The entries that follow need to be returned without any alteration.

┌──

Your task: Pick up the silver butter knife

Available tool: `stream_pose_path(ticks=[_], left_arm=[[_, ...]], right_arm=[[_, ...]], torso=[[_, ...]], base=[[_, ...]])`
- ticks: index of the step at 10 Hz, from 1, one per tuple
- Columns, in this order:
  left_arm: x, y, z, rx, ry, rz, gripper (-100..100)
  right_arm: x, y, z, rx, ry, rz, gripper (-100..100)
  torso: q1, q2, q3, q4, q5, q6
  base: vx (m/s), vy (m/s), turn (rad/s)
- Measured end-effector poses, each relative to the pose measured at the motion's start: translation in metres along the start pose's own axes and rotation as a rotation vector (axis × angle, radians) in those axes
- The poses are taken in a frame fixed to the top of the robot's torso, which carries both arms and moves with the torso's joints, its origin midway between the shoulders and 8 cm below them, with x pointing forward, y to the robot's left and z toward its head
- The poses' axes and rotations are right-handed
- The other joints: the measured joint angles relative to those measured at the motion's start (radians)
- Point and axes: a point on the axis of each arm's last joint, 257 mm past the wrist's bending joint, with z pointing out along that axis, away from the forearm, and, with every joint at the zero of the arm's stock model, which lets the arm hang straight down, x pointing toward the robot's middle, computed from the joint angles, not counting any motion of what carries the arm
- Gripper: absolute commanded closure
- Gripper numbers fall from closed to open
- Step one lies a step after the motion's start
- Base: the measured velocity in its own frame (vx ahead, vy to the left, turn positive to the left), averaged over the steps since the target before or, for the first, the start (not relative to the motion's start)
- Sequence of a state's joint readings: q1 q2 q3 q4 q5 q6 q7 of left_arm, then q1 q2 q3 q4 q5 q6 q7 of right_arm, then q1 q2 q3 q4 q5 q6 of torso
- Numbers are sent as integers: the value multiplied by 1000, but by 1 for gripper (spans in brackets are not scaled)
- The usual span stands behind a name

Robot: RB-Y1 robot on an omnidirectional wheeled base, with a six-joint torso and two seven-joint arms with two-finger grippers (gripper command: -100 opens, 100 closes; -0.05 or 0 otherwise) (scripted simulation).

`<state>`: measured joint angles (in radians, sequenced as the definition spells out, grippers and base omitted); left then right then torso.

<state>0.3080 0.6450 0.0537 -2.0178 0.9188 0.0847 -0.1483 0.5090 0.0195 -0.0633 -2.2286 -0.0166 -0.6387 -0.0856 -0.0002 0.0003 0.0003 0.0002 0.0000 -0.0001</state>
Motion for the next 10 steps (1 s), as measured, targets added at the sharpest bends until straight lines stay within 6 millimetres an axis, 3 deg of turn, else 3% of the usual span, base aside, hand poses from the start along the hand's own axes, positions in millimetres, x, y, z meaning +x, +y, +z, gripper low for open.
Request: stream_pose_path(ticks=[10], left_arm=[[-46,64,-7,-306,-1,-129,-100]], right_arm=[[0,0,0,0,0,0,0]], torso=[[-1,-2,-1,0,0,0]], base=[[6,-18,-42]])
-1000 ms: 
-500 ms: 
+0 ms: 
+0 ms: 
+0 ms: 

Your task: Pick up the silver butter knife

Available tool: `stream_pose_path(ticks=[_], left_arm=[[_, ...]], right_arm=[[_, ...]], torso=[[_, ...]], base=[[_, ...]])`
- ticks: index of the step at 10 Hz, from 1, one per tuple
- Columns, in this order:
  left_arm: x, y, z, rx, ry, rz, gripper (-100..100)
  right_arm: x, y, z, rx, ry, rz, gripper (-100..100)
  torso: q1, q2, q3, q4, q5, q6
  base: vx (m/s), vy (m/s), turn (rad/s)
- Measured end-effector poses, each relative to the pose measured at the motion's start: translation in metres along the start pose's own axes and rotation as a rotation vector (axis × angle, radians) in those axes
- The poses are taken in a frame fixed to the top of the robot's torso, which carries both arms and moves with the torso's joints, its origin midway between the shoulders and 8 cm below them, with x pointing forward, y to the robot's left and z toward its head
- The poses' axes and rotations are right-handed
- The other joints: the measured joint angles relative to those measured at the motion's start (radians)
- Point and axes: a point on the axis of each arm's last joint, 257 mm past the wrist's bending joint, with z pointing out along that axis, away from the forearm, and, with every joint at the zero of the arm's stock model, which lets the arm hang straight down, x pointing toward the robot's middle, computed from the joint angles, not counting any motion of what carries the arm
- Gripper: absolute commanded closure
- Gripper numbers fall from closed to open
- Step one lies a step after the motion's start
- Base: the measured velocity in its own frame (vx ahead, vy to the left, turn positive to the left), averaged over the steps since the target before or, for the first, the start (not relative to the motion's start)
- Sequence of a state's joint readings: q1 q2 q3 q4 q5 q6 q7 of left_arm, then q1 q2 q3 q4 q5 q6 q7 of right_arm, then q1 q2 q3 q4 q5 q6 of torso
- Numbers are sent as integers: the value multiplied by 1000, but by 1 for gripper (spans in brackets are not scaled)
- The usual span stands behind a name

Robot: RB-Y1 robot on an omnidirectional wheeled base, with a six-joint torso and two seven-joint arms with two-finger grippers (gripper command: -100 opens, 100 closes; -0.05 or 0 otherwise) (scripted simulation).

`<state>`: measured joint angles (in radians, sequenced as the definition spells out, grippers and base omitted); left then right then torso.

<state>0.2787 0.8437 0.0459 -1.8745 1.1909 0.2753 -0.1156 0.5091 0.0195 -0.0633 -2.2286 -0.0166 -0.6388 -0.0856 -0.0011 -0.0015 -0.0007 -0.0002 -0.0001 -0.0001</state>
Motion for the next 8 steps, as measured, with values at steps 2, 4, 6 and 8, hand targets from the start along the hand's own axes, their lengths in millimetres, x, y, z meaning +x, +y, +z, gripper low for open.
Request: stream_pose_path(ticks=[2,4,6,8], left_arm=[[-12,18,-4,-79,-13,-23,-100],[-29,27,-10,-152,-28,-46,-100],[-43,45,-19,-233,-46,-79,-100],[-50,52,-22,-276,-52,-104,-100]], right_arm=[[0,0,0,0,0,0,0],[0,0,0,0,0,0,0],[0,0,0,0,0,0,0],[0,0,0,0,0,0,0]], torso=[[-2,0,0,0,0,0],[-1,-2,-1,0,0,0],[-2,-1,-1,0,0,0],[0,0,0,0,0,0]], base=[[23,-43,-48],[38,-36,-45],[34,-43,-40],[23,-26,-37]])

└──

→ **Solution below**
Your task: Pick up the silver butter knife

Available tool: `stream_pose_path(ticks=[_], left_arm=[[_, ...]], right_arm=[[_, ...]], torso=[[_, ...]], base=[[_, ...]])`
- ticks: index of the step at 10 Hz, from 1, one per tuple
- Columns, in this order:
  left_arm: x, y, z, rx, ry, rz, gripper (-100..100)
  right_arm: x, y, z, rx, ry, rz, gripper (-100..100)
  torso: q1, q2, q3, q4, q5, q6
  base: vx (m/s), vy (m/s), turn (rad/s)
- Measured end-effector poses, each relative to the pose measured at the motion's start: translation in metres along the start pose's own axes and rotation as a rotation vector (axis × angle, radians) in those axes
- The poses are taken in a frame fixed to the top of the robot's torso, which carries both arms and moves with the torso's joints, its origin midway between the shoulders and 8 cm below them, with x pointing forward, y to the robot's left and z toward its head
- The poses' axes and rotations are right-handed
- The other joints: the measured joint angles relative to those measured at the motion's start (radians)
- Point and axes: a point on the axis of each arm's last joint, 257 mm past the wrist's bending joint, with z pointing out along that axis, away from the forearm, and, with every joint at the zero of the arm's stock model, which lets the arm hang straight down, x pointing toward the robot's middle, computed from the joint angles, not counting any motion of what carries the arm
- Gripper: absolute commanded closure
- Gripper numbers fall from closed to open
- Step one lies a step after the motion's start
- Base: the measured velocity in its own frame (vx ahead, vy to the left, turn positive to the left), averaged over the steps since the target before or, for the first, the start (not relative to the motion's start)
- Sequence of a state's joint readings: q1 q2 q3 q4 q5 q6 q7 of left_arm, then q1 q2 q3 q4 q5 q6 q7 of right_arm, then q1 q2 q3 q4 q5 q6 of torso
- Numbers are sent as integers: the value multiplied by 1000, but by 1 for gripper (spans in brackets are not scaled)
- The usual span stands behind a name

Robot: RB-Y1 robot on an omnidirectional wheeled base, with a six-joint torso and two seven-joint arms with two-finger grippers (gripper command: -100 opens, 100 closes; -0.05 or 0 otherwise) (scripted simulation).

`<state>`: measured joint angles (in radians, sequenced as the definition spells out, grippers and base omitted); left then right then torso.

<state>0.3080 0.6450 0.0537 -2.0178 0.9188 0.0847 -0.1483 0.5090 0.0195 -0.0633 -2.2286 -0.0166 -0.6387 -0.0856 -0.0002 0.0003 0.0003 0.0002 0.0000 -0.0001</state>
Motion for the next 10 steps (1 s), as measured, targets added at the sharpest bends until straight lines stay within 6 millimetres an axis, 3 deg of turn, else 3% of the usual span, base aside, hand poses from the start along the hand's own axes, positions in millimetres, x, y, z meaning +x, +y, +z, gripper low for open.
Request: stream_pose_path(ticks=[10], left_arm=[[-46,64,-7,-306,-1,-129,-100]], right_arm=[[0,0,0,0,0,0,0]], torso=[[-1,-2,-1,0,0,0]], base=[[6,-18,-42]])
-1000 ms: 
-500 ms: 
+0 ms: 
+0 ms: 
+0 ms: 

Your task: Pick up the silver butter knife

Available tool: `stream_pose_path(ticks=[_], left_arm=[[_, ...]], right_arm=[[_, ...]], torso=[[_, ...]], base=[[_, ...]])`
- ticks: index of the step at 10 Hz, from 1, one per tuple
- Columns, in this order:
  left_arm: x, y, z, rx, ry, rz, gripper (-100..100)
  right_arm: x, y, z, rx, ry, rz, gripper (-100..100)
  torso: q1, q2, q3, q4, q5, q6
  base: vx (m/s), vy (m/s), turn (rad/s)
- Measured end-effector poses, each relative to the pose measured at the motion's start: translation in metres along the start pose's own axes and rotation as a rotation vector (axis × angle, radians) in those axes
- The poses are taken in a frame fixed to the top of the robot's torso, which carries both arms and moves with the torso's joints, its origin midway between the shoulders and 8 cm below them, with x pointing forward, y to the robot's left and z toward its head
- The poses' axes and rotations are right-handed
- The other joints: the measured joint angles relative to those measured at the motion's start (radians)
- Point and axes: a point on the axis of each arm's last joint, 257 mm past the wrist's bending joint, with z pointing out along that axis, away from the forearm, and, with every joint at the zero of the arm's stock model, which lets the arm hang straight down, x pointing toward the robot's middle, computed from the joint angles, not counting any motion of what carries the arm
- Gripper: absolute commanded closure
- Gripper numbers fall from closed to open
- Step one lies a step after the motion's start
- Base: the measured velocity in its own frame (vx ahead, vy to the left, turn positive to the left), averaged over the steps since the target before or, for the first, the start (not relative to the motion's start)
- Sequence of a state's joint readings: q1 q2 q3 q4 q5 q6 q7 of left_arm, then q1 q2 q3 q4 q5 q6 q7 of right_arm, then q1 q2 q3 q4 q5 q6 of torso
- Numbers are sent as integers: the value multiplied by 1000, but by 1 for gripper (spans in brackets are not scaled)
- The usual span stands behind a name

Robot: RB-Y1 robot on an omnidirectional wheeled base, with a six-joint torso and two seven-joint arms with two-finger grippers (gripper command: -100 opens, 100 closes; -0.05 or 0 otherwise) (scripted simulation).

`<state>`: measured joint angles (in radians, sequenced as the definition spells out, grippers and base omitted); left then right then torso.

<state>0.2787 0.8437 0.0459 -1.8745 1.1909 0.2753 -0.1156 0.5091 0.0195 -0.0633 -2.2286 -0.0166 -0.6388 -0.0856 -0.0011 -0.0015 -0.0007 -0.0002 -0.0001 -0.0001</state>
Motion for the next 8 steps, as measured, with values at steps 2, 4, 6 and 8, hand targets from the start along the hand's own axes, their lengths in millimetres, x, y, z meaning +x, +y, +z, gripper low for open.
Request: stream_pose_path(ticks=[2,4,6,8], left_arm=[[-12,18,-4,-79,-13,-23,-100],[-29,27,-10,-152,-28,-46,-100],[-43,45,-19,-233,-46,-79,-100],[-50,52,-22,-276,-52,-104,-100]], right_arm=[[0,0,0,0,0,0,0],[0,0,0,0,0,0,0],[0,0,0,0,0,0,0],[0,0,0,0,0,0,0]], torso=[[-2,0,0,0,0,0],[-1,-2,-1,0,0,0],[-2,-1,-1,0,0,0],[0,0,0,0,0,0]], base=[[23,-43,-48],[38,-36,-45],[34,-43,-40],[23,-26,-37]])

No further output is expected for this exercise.